---------- Dataset extract

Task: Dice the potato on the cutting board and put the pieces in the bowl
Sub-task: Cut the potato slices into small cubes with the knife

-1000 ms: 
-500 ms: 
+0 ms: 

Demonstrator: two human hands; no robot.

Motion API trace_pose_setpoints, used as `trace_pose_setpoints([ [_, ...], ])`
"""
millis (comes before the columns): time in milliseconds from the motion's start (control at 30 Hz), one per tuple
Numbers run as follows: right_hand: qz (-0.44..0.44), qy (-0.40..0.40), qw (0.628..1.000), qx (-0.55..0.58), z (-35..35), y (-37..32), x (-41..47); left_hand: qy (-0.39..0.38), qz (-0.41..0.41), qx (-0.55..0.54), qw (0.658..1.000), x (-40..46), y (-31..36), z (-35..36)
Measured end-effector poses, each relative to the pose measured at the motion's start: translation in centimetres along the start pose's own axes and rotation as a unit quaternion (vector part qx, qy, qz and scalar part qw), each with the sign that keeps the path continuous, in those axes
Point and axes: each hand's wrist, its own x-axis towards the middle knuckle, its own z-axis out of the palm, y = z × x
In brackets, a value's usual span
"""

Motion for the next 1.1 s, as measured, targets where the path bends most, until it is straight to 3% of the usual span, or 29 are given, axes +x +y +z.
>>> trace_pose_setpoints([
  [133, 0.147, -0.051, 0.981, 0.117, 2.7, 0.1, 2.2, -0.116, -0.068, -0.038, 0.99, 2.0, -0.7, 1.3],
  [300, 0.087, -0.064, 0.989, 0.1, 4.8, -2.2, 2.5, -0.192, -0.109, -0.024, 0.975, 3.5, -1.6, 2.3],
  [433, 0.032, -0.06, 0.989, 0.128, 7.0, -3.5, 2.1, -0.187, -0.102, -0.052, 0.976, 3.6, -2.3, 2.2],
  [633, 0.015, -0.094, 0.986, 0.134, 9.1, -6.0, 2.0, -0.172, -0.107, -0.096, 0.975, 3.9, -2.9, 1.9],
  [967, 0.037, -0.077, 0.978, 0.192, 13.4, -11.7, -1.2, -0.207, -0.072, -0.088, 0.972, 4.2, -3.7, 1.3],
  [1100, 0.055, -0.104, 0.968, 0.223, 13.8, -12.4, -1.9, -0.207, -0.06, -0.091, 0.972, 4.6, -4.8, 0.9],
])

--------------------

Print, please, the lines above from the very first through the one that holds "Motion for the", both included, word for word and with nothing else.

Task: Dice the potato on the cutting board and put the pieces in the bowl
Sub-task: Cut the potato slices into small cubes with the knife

-1000 ms: 
-500 ms: 
+0 ms: 

Demonstrator: two human hands; no robot.

Motion API trace_pose_setpoints, used as `trace_pose_setpoints([ [_, ...], ])`
"""
millis (comes before the columns): time in milliseconds from the motion's start (control at 30 Hz), one per tuple
Numbers run as follows: right_hand: qz (-0.44..0.44), qy (-0.40..0.40), qw (0.628..1.000), qx (-0.55..0.58), z (-35..35), y (-37..32), x (-41..47); left_hand: qy (-0.39..0.38), qz (-0.41..0.41), qx (-0.55..0.54), qw (0.658..1.000), x (-40..46), y (-31..36), z (-35..36)
Measured end-effector poses, each relative to the pose measured at the motion's start: translation in centimetres along the start pose's own axes and rotation as a unit quaternion (vector part qx, qy, qz and scalar part qw), each with the sign that keeps the path continuous, in those axes
Point and axes: each hand's wrist, its own x-axis towards the middle knuckle, its own z-axis out of the palm, y = z × x
In brackets, a value's usual span
"""

Motion for the next 1.1 s, as measured, targets where the path bends most, until it is straight to 3% of the usual span, or 29 are given, axes +x +y +z.

The answer, as written, is complete.